> [What you will do]: Return the whole of the data exactly.

════════════════════

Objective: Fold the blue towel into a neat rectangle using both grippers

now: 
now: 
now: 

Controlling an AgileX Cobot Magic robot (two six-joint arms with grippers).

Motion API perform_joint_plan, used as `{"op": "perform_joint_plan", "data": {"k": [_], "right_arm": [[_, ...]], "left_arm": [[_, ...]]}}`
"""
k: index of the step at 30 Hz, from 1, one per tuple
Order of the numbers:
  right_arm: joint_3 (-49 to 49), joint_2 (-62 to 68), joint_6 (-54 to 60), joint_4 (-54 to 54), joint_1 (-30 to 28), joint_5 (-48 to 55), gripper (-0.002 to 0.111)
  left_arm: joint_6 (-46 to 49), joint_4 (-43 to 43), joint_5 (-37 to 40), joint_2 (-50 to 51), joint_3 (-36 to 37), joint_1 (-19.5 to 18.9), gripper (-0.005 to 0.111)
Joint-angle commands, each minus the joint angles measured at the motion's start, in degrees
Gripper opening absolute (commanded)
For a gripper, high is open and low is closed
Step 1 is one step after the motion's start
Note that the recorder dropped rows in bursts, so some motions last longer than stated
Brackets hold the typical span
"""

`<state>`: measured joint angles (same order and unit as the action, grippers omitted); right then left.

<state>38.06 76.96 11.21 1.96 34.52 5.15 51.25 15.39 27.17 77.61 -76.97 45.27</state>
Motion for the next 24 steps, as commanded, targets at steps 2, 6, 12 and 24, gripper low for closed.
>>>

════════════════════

> [Your response]:
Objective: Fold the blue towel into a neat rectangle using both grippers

now: 
now: 
now: 

Controlling an AgileX Cobot Magic robot (two six-joint arms with grippers).

Motion API perform_joint_plan, used as `{"op": "perform_joint_plan", "data": {"k": [_], "right_arm": [[_, ...]], "left_arm": [[_, ...]]}}`
"""
k: index of the step at 30 Hz, from 1, one per tuple
Order of the numbers:
  right_arm: joint_3 (-49 to 49), joint_2 (-62 to 68), joint_6 (-54 to 60), joint_4 (-54 to 54), joint_1 (-30 to 28), joint_5 (-48 to 55), gripper (-0.002 to 0.111)
  left_arm: joint_6 (-46 to 49), joint_4 (-43 to 43), joint_5 (-37 to 40), joint_2 (-50 to 51), joint_3 (-36 to 37), joint_1 (-19.5 to 18.9), gripper (-0.005 to 0.111)
Joint-angle commands, each minus the joint angles measured at the motion's start, in degrees
Gripper opening absolute (commanded)
For a gripper, high is open and low is closed
Step 1 is one step after the motion's start
Note that the recorder dropped rows in bursts, so some motions last longer than stated
Brackets hold the typical span
"""

`<state>`: measured joint angles (same order and unit as the action, grippers omitted); right then left.

<state>38.06 76.96 11.21 1.96 34.52 5.15 51.25 15.39 27.17 77.61 -76.97 45.27</state>
Motion for the next 24 steps, as commanded, targets at steps 2, 6, 12 and 24, gripper low for closed.
>>>

That completes the answer to the exercise.